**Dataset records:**
□ □ □ □ □ □ □

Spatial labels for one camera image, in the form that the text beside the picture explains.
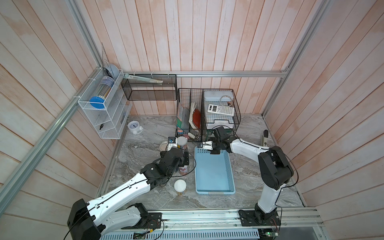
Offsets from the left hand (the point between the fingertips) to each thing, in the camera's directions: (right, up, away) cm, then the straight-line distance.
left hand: (179, 154), depth 77 cm
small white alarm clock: (-36, +15, +33) cm, 51 cm away
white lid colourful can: (+1, +5, +11) cm, 12 cm away
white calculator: (+26, +26, +16) cm, 40 cm away
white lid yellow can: (0, -18, +1) cm, 18 cm away
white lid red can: (+2, -11, +8) cm, 14 cm away
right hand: (+18, +4, +20) cm, 27 cm away
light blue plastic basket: (+20, -15, +12) cm, 27 cm away
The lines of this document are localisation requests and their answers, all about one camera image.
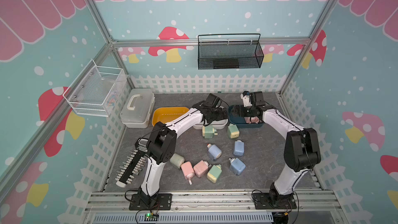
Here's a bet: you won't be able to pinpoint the pink sharpener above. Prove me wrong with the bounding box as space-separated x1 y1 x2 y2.
244 117 256 124
193 160 210 178
180 162 195 185
251 117 263 124

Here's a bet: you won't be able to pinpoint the white plastic storage tub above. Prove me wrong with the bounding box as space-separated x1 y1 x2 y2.
193 118 229 130

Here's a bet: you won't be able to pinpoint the dark teal storage tub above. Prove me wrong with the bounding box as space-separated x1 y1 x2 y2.
228 105 263 129

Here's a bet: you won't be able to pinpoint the yellow plastic storage tub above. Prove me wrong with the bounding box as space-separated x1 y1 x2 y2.
152 107 189 126

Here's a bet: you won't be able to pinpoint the pale green round sharpener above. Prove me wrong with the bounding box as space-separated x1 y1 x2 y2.
170 153 185 170

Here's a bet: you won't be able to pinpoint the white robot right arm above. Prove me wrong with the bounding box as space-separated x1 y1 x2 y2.
231 91 321 206

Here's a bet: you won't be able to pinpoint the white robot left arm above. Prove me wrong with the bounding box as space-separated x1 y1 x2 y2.
135 93 228 201

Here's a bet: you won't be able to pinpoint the green sharpener near tubs left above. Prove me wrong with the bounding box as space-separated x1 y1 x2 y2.
202 125 218 139

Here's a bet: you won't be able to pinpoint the green sharpener tubs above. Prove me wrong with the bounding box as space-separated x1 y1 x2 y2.
202 125 218 139
227 123 240 139

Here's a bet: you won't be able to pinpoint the green sharpener near tubs right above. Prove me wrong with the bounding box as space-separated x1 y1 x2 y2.
227 123 240 139

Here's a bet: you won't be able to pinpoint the blue sharpener upper right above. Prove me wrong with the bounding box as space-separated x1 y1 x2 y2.
233 140 245 157

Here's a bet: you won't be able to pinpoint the blue sharpener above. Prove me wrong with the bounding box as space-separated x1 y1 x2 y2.
207 144 222 161
233 140 245 157
229 158 246 175

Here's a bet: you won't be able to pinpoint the blue sharpener centre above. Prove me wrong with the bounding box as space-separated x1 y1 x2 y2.
207 144 222 161

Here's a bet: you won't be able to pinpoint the blue sharpener lower right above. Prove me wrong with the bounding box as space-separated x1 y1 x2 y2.
229 158 246 175

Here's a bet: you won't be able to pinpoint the green sharpener lower centre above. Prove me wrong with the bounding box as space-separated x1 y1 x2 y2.
207 164 222 183

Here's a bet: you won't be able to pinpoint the white lidded plastic case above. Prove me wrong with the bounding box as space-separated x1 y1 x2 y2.
120 89 155 129

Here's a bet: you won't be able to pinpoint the green circuit board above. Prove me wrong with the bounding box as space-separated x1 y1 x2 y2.
144 213 159 222

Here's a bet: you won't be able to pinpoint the black wire mesh basket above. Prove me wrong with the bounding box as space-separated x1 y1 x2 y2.
198 33 264 70

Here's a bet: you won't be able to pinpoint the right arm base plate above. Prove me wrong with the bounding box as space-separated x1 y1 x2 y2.
251 190 297 212

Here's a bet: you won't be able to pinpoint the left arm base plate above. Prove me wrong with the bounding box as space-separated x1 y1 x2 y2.
127 194 173 211

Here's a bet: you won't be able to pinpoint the white wire wall basket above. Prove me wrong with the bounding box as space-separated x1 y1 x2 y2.
63 60 127 117

□ □ □ □ □ □ □

**Problem details:** Lines from the entries that contain the string "image" must be found and copied.

**Answer section:**
Spatial labels for one camera image, in the form that the text beside the picture explains.
The lines of this document are localisation requests and their answers, all about one camera image.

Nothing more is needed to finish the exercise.